Friday, July 03, 2015

Sea Changes

Okay, so I know I likely at some point in the last nearly 16 years of blogging I've mentioned at some point how rewatching the movie "Easy Rider" as an adult has shown me all too clearly that my ideas and memories have undergone something of a sea change. I remember seeing "Easy Rider" as an impressionable teen and thinking it was the coolest movie I've ever seen. Rewatching it in my late forties I found little to like in it, lots of crazy violence, racism, drugs, stoned sex in the graveyard. Struck me as a self-indulgent piece of tripe written/acted/directed by a fleet of dope heads. Didn't seem so 'cool' now.

I started to talk about this last year, how incredibly different things look after tide and time, I wrote a piece about the Voodoo Museum in New Orleans that terrified me as a child and how as an adult I realized how stupid my fear was. I never finished writing about how that related to a family relationship and how I'd gone last year into the zero effs left to give zone.

Tonight was another of those things that look so different after time. The movie "The Turning Point" came on television just as I was winding up a new batch of plarn to crochet baskets to store things in. Decided to watch it again, the movie was one of many different books and movies referenced in the book I recently reviewed for NLQ 'Jane Eyre's Sisters' by Jodie Bower One of the best books I've read in a very long time. I started reading the book thinking it would only talk about traditional portrayal of women in literature, but it was so much more, right down to psychological profiles of women in both life and literature. I came away from the book with a deeper understand of why I do some of the things I do and why others in my life make some of their own choices. Not so much 'right' or 'wrong' but the factors that play into how we forge our own lives.

I have always loved classical music and liked to watch ballet, so I was eager to see this film again. Oh, the insanely perfect leaps ending in a kneeling position carried out by a very young Mikhail Baryshnikov in his performance of "Le Corsaire" I was delighted to see performances by Suzanne Farrell, Peter Martins and other luminaries of the ballet world.

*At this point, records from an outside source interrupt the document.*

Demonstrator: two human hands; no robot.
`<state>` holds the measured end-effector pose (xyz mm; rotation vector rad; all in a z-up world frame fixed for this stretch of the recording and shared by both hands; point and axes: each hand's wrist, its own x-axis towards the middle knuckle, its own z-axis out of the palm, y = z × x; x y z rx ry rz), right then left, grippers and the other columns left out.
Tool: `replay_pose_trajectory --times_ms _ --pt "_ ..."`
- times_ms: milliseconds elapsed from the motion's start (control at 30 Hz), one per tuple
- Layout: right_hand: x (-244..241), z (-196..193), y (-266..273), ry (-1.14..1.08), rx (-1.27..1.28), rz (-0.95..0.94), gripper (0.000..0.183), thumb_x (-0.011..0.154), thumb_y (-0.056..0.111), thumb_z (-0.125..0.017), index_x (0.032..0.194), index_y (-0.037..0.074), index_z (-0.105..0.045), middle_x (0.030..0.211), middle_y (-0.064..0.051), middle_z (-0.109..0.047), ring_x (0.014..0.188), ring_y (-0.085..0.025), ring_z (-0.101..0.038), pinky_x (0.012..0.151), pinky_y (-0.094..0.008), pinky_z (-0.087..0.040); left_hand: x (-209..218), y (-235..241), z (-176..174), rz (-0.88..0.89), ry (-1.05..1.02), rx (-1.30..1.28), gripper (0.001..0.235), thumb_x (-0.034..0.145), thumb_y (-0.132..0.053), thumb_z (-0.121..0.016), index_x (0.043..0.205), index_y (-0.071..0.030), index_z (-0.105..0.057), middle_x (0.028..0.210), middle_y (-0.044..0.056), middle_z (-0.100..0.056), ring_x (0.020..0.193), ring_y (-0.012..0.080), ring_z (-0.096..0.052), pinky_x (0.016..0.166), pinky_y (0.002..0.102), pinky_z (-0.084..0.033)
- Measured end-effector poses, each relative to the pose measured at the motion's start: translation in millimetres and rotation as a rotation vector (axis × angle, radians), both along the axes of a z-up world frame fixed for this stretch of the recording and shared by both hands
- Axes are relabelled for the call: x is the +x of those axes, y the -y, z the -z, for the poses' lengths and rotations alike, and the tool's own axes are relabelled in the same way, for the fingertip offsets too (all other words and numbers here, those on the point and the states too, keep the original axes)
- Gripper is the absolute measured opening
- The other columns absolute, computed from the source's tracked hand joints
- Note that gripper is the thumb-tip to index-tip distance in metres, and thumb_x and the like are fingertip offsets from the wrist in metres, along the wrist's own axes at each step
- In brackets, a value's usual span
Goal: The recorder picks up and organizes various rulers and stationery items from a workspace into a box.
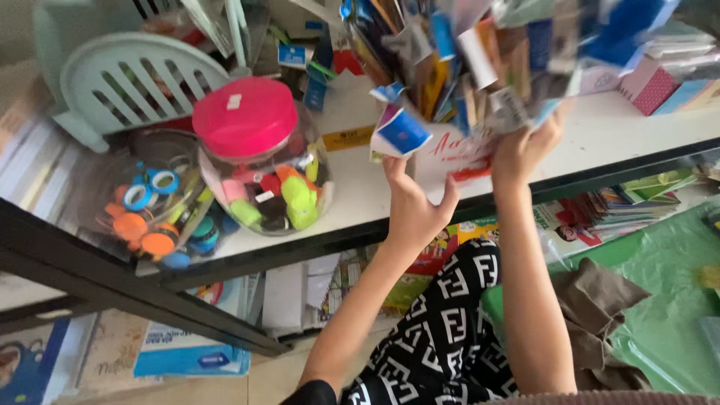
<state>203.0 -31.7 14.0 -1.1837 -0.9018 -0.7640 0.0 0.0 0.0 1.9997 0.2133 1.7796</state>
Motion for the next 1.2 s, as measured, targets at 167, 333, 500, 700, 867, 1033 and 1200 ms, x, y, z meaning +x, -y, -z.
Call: replay_pose_trajectory --times_ms 167,333,500,700,867,1033,1200 --pt "-25.8 -20.6 3.3 -0.045 0.002 -0.142 0.022 0.104 0.012 -0.053 0.095 -0.005 -0.062 0.085 -0.017 -0.061 0.079 -0.024 -0.056 0.075 -0.040 -0.044 3.9 -10.7 9.0 0.027 -0.159 -0.096 0.100 0.088 -0.025 -0.080 0.154 0.009 -0.013 0.151 0.034 -0.030 0.142 0.0499 -0.036 0.123 0.056 -0.028" --pt "-16.9 -13.1 7.9 -0.063 -0.067 -0.112 0.010 0.087 -0.006 -0.056 0.078 -0.004 -0.053 0.070 -0.010 -0.051 0.071 -0.016 -0.051 0.070 -0.037 -0.039 -7.3 -7.8 7.7 0.071 -0.209 -0.108 0.101 0.089 -0.024 -0.080 0.156 0.008 -0.013 0.155 0.034 -0.027 0.146 0.0493 -0.033 0.124 0.054 -0.028" --pt "-5.7 -5.2 21.3 0.032 -0.180 0.017 0.007 0.093 -0.003 -0.063 0.089 0.001 -0.065 0.082 -0.011 -0.063 0.080 -0.019 -0.060 0.075 -0.038 -0.043 -13.5 -7.7 20.7 0.161 -0.137 -0.130 0.092 0.094 -0.025 -0.074 0.158 0.010 -0.016 0.156 0.034 -0.031 0.147 0.0468 -0.041 0.126 0.052 -0.034" --pt "24.5 39.5 90.5 -0.380 0.307 -0.767 0.064 0.095 0.008 -0.075 0.147 0.010 -0.037 0.144 -0.014 -0.057 0.121 -0.026 -0.064 0.104 -0.045 -0.059 -31.0 3.1 38.2 0.004 -0.230 0.262 0.043 0.085 -0.021 -0.077 0.119 -0.016 -0.051 0.121 0.010 -0.061 0.128 0.0387 -0.057 0.117 0.046 -0.043" --pt "37.7 48.2 152.0 -0.472 0.309 -0.997 0.067 0.098 0.041 -0.064 0.149 -0.001 -0.050 0.137 -0.021 -0.063 0.115 -0.031 -0.067 0.103 -0.043 -0.058 -28.3 -2.4 40.3 0.266 -0.083 0.060 0.042 0.097 -0.015 -0.065 0.135 -0.003 -0.051 0.137 0.020 -0.058 0.131 0.0400 -0.055 0.113 0.045 -0.043" --pt "22.3 72.7 191.8 -0.517 0.312 -0.851 0.066 0.100 0.039 -0.062 0.149 -0.002 -0.049 0.136 -0.021 -0.062 0.116 -0.030 -0.066 0.103 -0.043 -0.056 13.9 -22.5 17.7 0.208 -0.092 -0.389 0.060 0.105 -0.021 -0.065 0.151 0.002 -0.035 0.152 0.023 -0.044 0.143 0.0354 -0.048 0.121 0.044 -0.038" --pt "7.4 105.3 243.4 -0.581 0.321 -0.657 0.064 0.101 0.038 -0.061 0.150 -0.002 -0.049 0.136 -0.021 -0.061 0.116 -0.030 -0.064 0.103 -0.043 -0.055 84.8 -63.7 31.7 0.837 -0.107 -0.489 0.073 0.110 -0.027 -0.059 0.164 0.002 -0.020 0.160 0.020 -0.041 0.149 0.0305 -0.043 0.126 0.038 -0.036"
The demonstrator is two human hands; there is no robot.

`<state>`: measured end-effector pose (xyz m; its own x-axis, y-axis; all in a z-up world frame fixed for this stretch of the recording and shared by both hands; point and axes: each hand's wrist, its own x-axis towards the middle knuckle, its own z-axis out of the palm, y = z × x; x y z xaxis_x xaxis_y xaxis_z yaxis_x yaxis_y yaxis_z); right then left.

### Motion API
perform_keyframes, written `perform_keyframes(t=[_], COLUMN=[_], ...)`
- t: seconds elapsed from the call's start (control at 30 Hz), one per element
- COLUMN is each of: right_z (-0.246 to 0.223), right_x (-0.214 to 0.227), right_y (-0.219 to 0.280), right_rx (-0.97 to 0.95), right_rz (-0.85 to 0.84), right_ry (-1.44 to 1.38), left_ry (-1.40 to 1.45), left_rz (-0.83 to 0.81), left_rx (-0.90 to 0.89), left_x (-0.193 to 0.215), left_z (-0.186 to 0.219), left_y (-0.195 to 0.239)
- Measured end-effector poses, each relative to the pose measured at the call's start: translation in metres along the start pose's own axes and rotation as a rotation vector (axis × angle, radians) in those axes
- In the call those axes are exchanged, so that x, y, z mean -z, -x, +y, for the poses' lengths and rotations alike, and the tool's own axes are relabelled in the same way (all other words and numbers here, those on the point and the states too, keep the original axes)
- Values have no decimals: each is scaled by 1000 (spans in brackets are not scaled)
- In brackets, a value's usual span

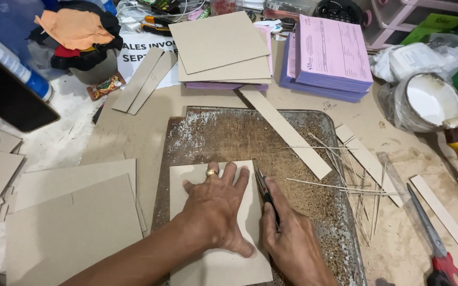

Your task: Preparing cardboard bases by cutting sheets to size with a utility knife and organizing them into stacks.

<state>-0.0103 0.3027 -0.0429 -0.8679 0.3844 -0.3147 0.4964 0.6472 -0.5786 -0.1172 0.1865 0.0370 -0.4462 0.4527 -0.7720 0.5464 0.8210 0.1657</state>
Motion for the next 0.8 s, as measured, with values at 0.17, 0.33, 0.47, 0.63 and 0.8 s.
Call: perform_keyframes(t=[0.17,0.33,0.47,0.63,0.8], right_z=[-16,-25,-42,53,67], right_x=[17,22,38,-23,-46], right_y=[-2,2,24,45,82], right_rx=[-77,-107,-253,271,222], right_rz=[-87,-124,-168,186,387], right_ry=[39,94,163,177,215], left_ry=[10,10,37,29,14], left_rz=[12,12,18,15,4], left_rx=[-14,-20,-24,-26,-12], left_x=[-2,-4,-4,-6,-8], left_z=[-2,-3,-4,-4,-4], left_y=[-4,-5,-6,-8,-9])
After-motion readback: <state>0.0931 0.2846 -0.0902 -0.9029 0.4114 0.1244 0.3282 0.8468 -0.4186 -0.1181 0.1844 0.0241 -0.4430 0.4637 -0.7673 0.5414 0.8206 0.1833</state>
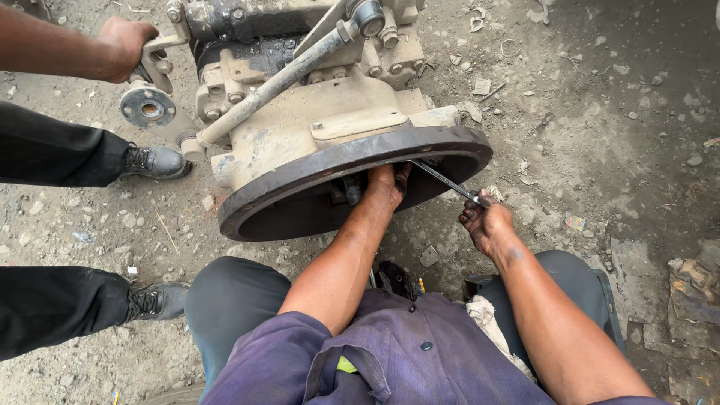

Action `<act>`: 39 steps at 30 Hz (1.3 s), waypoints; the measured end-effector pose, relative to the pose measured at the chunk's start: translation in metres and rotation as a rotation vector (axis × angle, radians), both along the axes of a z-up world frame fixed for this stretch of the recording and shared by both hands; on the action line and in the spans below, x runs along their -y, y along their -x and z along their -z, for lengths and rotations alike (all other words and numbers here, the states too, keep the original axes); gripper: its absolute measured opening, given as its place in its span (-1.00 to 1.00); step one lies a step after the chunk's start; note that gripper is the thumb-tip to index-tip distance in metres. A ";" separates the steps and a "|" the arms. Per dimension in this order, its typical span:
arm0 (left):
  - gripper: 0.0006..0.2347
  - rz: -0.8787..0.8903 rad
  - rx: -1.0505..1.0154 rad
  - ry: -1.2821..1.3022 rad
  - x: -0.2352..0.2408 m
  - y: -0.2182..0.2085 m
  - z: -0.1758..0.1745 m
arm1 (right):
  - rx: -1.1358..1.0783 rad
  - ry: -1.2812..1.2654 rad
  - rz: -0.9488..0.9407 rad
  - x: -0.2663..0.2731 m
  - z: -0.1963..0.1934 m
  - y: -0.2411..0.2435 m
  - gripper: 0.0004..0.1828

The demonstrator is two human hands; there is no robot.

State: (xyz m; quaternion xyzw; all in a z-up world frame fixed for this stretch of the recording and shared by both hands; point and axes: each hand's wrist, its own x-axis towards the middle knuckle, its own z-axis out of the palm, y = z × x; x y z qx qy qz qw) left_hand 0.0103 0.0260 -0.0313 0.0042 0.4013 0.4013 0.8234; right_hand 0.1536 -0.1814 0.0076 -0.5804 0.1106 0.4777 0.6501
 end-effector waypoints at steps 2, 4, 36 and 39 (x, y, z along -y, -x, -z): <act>-0.68 0.014 -0.021 -0.044 0.001 -0.001 0.011 | -0.018 -0.060 -0.008 -0.002 0.025 -0.008 -0.73; -0.69 0.017 -0.030 -0.066 0.016 0.001 0.025 | -0.011 0.008 -0.034 0.009 0.051 -0.011 -0.71; -0.54 -0.201 0.274 0.211 0.040 0.033 -0.115 | 1.068 0.382 -0.240 -0.030 -0.083 0.046 -0.85; -0.57 -0.200 0.312 0.205 0.040 0.031 -0.103 | 1.098 0.349 -0.202 -0.030 -0.072 0.039 -0.83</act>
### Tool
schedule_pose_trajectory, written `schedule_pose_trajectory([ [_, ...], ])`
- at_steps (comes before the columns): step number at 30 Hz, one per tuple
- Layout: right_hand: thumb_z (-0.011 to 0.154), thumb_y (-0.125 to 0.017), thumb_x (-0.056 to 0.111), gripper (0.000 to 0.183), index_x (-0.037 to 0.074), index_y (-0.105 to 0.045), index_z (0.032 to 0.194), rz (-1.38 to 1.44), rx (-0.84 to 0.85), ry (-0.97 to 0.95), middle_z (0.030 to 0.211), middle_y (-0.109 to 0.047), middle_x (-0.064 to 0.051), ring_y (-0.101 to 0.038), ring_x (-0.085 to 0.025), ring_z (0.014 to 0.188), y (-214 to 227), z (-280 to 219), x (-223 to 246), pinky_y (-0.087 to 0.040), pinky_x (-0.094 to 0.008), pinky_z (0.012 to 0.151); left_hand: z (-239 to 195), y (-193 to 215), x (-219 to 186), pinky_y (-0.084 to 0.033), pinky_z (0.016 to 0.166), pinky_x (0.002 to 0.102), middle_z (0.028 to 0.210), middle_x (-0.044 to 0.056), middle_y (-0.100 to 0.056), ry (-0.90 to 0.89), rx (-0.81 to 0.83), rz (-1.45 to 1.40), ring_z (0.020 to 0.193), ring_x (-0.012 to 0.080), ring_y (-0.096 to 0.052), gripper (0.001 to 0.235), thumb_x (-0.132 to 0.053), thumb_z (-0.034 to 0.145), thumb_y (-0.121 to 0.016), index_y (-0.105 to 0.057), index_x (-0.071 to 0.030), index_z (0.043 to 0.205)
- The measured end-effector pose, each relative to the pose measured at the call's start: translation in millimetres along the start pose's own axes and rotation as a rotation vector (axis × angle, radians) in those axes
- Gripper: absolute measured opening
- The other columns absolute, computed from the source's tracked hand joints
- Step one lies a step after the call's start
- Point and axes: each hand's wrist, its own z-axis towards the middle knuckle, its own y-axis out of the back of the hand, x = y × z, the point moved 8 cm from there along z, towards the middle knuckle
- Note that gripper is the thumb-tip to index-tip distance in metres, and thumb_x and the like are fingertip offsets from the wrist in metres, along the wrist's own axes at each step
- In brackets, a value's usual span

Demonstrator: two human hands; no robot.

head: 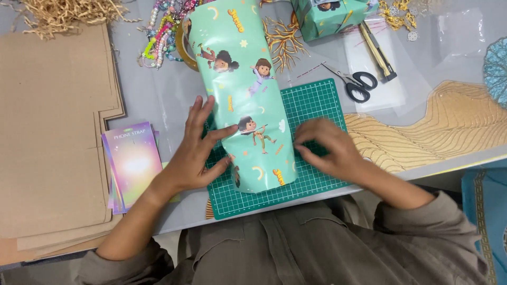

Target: The person wraps a small cardboard box with light green wrapping paper featuring cartoon characters. They fold the paper around the box, secure the seams with clear tape, and fold the ends neatly to complete the wrapping.

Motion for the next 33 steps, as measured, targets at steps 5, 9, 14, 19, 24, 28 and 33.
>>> schedule_pose_trajectory([
  [5,0.093,-0.087,0.021,0.046,0.01,-0.071,0.135,-0.239,0.001,0.296,0.142,-0.06,-0.015,-0.057,-0.042,0.138,6.8,42.7,5.3,-0.05,-0.059,0.113,13.0,-0.2,-2.0,0.0,0.133,0.064,0.179,0.013,-0.029,-0.106,0.072,0.179,0.168,0.0416,-0.014,0.059,-0.055,0.101,-0.071,-0.059,-0.031,0.154],
  [9,0.1,-0.072,0.033,0.042,0.021,-0.074,0.141,-0.241,0.256,0.406,0.153,-0.064,-0.011,-0.052,-0.038,0.149,-8.7,67.2,17.2,-0.042,-0.054,0.122,15.6,3.4,-8.9,-0.017,0.125,0.079,0.174,0.01,-0.042,-0.152,0.038,0.371,0.16,0.0486,-0.034,0.066,-0.066,0.091,-0.071,-0.062,-0.029,0.145],
  [14,0.102,-0.067,0.041,0.043,0.026,-0.073,0.141,-0.235,0.269,0.352,0.155,-0.065,-0.005,-0.05,-0.035,0.151,-22.4,69.4,5.9,-0.038,-0.056,0.127,21.3,9.8,-14.9,-0.022,0.12,0.083,0.173,0.012,-0.044,-0.12,0.085,0.427,0.159,0.0495,-0.034,0.069,-0.066,0.089,-0.071,-0.061,-0.026,0.145],
  [19,0.105,-0.069,0.041,0.044,0.025,-0.07,0.146,-0.292,0.127,0.268,0.161,-0.06,-0.004,-0.047,-0.032,0.156,-33.2,58.3,-7.8,-0.031,-0.056,0.132,31.6,8.1,-26.8,-0.016,0.13,0.07,0.173,0.013,-0.044,-0.09,0.045,0.236,0.162,0.046,-0.034,0.047,-0.029,0.098,-0.075,-0.06,-0.01,0.139],
  [24,0.106,-0.071,0.029,0.047,0.022,-0.067,0.152,-0.235,0.133,0.253,0.164,-0.057,-0.007,-0.045,-0.036,0.157,-38.2,70.3,-22.4,-0.031,-0.056,0.132,32.4,1.4,-19.9,-0.03,0.129,0.06,0.167,0.011,-0.054,-0.238,-0.092,0.416,0.156,0.0422,-0.045,0.043,-0.009,0.107,-0.063,-0.06,-0.011,0.15],
  [28,0.106,-0.072,0.019,0.045,0.02,-0.067,0.151,-0.283,0.114,0.266,0.159,-0.062,-0.007,-0.049,-0.036,0.154,-35.5,85.5,-15.3,-0.035,-0.054,0.131,39.1,12.4,-25.7,-0.038,0.128,0.052,0.16,0.004,-0.063,-0.248,-0.171,0.505,0.152,0.0322,-0.054,0.04,-0.009,0.112,-0.061,-0.067,-0.015,0.151],
  [33,0.107,-0.069,0.025,0.041,0.02,-0.07,0.148,-0.231,0.052,0.269,0.158,-0.064,-0.005,-0.05,-0.036,0.153,-36.7,82.3,-16.0,-0.03,-0.057,0.13,36.9,10.3,-14.2,-0.03,0.131,0.056,0.161,0.009,-0.062,-0.241,-0.189,0.316,0.151,0.0382,-0.054,0.042,-0.005,0.104,-0.058,-0.068,-0.008,0.145],
])
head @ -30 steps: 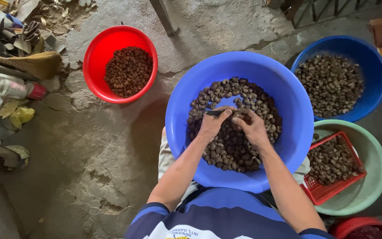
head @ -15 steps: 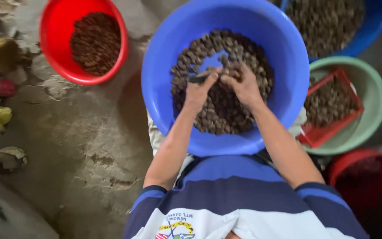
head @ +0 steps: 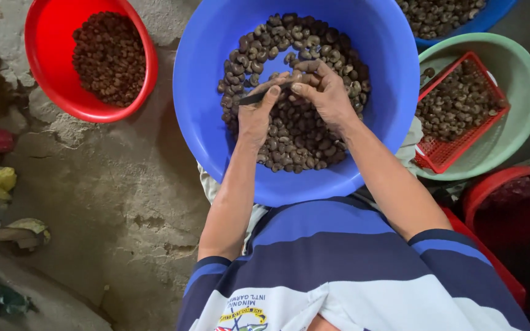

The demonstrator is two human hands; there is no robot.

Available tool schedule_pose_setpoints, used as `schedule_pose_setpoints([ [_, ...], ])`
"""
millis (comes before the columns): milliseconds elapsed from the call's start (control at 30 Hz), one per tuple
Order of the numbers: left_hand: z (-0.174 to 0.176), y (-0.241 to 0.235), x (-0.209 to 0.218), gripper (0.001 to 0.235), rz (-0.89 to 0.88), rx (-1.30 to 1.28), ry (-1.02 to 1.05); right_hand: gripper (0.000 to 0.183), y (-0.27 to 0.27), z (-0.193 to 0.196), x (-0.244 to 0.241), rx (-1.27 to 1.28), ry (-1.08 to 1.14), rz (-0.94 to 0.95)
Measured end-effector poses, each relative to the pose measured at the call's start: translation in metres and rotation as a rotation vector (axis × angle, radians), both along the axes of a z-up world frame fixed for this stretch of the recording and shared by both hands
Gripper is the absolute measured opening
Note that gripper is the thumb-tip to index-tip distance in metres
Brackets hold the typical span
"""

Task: A person is manually cleaning cashew nuts by scraping off the outer skin with a small handheld blade and sorting them into different plastic bowls.

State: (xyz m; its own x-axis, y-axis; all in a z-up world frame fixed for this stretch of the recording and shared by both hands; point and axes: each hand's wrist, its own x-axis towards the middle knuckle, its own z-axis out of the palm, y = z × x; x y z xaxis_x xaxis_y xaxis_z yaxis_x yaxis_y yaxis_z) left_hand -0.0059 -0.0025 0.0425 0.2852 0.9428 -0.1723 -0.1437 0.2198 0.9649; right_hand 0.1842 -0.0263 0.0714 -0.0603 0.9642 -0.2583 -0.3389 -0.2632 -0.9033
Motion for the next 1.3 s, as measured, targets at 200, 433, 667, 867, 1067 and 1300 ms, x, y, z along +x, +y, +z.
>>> schedule_pose_setpoints([
  [200,-0.013,0.001,0.000,0.038,0.080,-0.009,0.070,0.045,-0.001,-0.008,-0.003,-0.008,-0.148,-0.004],
  [433,-0.046,0.004,-0.001,0.029,0.143,-0.039,0.135,0.039,0.000,-0.018,-0.006,-0.001,-0.428,0.039],
  [667,-0.044,0.007,0.002,0.032,0.266,-0.165,0.091,0.022,-0.022,0.018,0.031,0.246,-0.493,-0.175],
  [867,-0.016,0.004,0.003,0.049,0.301,-0.239,0.174,0.029,-0.078,0.043,0.114,0.444,-0.659,-0.661],
  [1067,-0.036,0.012,0.001,0.036,0.439,-0.276,0.069,0.030,-0.162,-0.073,0.217,0.102,-0.760,-0.824],
  [1300,-0.013,0.017,-0.007,0.045,0.672,-0.346,0.023,0.024,-0.179,-0.081,0.218,0.150,-1.155,-0.841],
])
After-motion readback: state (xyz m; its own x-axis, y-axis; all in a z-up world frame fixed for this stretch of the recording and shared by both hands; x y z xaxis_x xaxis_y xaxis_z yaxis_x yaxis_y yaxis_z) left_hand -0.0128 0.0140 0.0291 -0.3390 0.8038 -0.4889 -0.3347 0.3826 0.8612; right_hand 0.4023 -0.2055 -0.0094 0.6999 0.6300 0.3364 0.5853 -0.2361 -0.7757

What I saw in the film that I'd not thought too much about was the corrosive power of resentment and jealous on the part of Shirley MacLaine's character. This time I could not help but see how not dealing with negative emotions the right way when they first appeared, but allowing them to fester and explode caused MacLaine's DeeDee to live her entire life without enjoying much of it. It ruined everything for her, leaving her bitter, twisted up too much to realize all she had to do was just let go of those things. I spent much of the film wishing DeeDee into therapy.

Don't live like that if you can help it. Let go.

I know I'm trying to do that, even if I'm here complaining occasionally about people showing their buttcracks at church or dealing with things that happened to me in the past. With the exception of perhaps two people in my life I can honestly say I've forgiven and forgotten. I'm going to have to work on the other two obviously.

One of them is a hopeless cause because he's the one that abused me and he's now dead.

The other one I'm going to have to figure out a way to let go, forgive and forget without allowing my own boundaries to be crossed again. Boundaries are new for me, another thing I'm having to relearn after my childhood and years in a cult. I am no longer willing to let my boundaries to be breached by anyone.


1 comment:

Brian said...

Thank-you for writing this... I think you get a pass if butt-cracks oppose your efforts at churching! The image pleases me so much that I have not really forgotten it since you first mentioned it and the offense it caused you. But think of it: Here is this somewhat reluctant goer sitting and listening to the day's interpretation and is really probably there at least half to please someone else! Then in the midst of God's holy of holy words out of Pastor Help-You-Out's mouth, Sister Butt-crack rises like a hot-air balloon to fill your sky-view!
Surely you can see that you have been at least saintly in not cursing her out loud! Doesn't the Leonard Cohen song say, There is a crack, a crack in everything! ?
I very much enjoy and benefit from reading your words. I don't care much about the forgetting and forgiving (for myself) because I do not believe they are at all essential except as they naturally occur and if they naturally occur. They are not a goal any more than remembering or holding a grudge. I have come, in my sixties, to embrace all my feelings as they come to me. If I carry a grudge it is because feelings I carry are not felt-through and so they need to be honored and maybe, down the road the forgiveness comes, the grudge goes but that is just part of the human thang again.
I think, by my reading of your work, that you are doing quite famously well. I trust you will continue and love yourself and share your feelings, all of them. It breaks my heart to think of how broken we are by religious extremism, how abused and discarded. Your work does not tear down Creation like this but builds it up. So thank-you..... May her butt-crack fade in memory!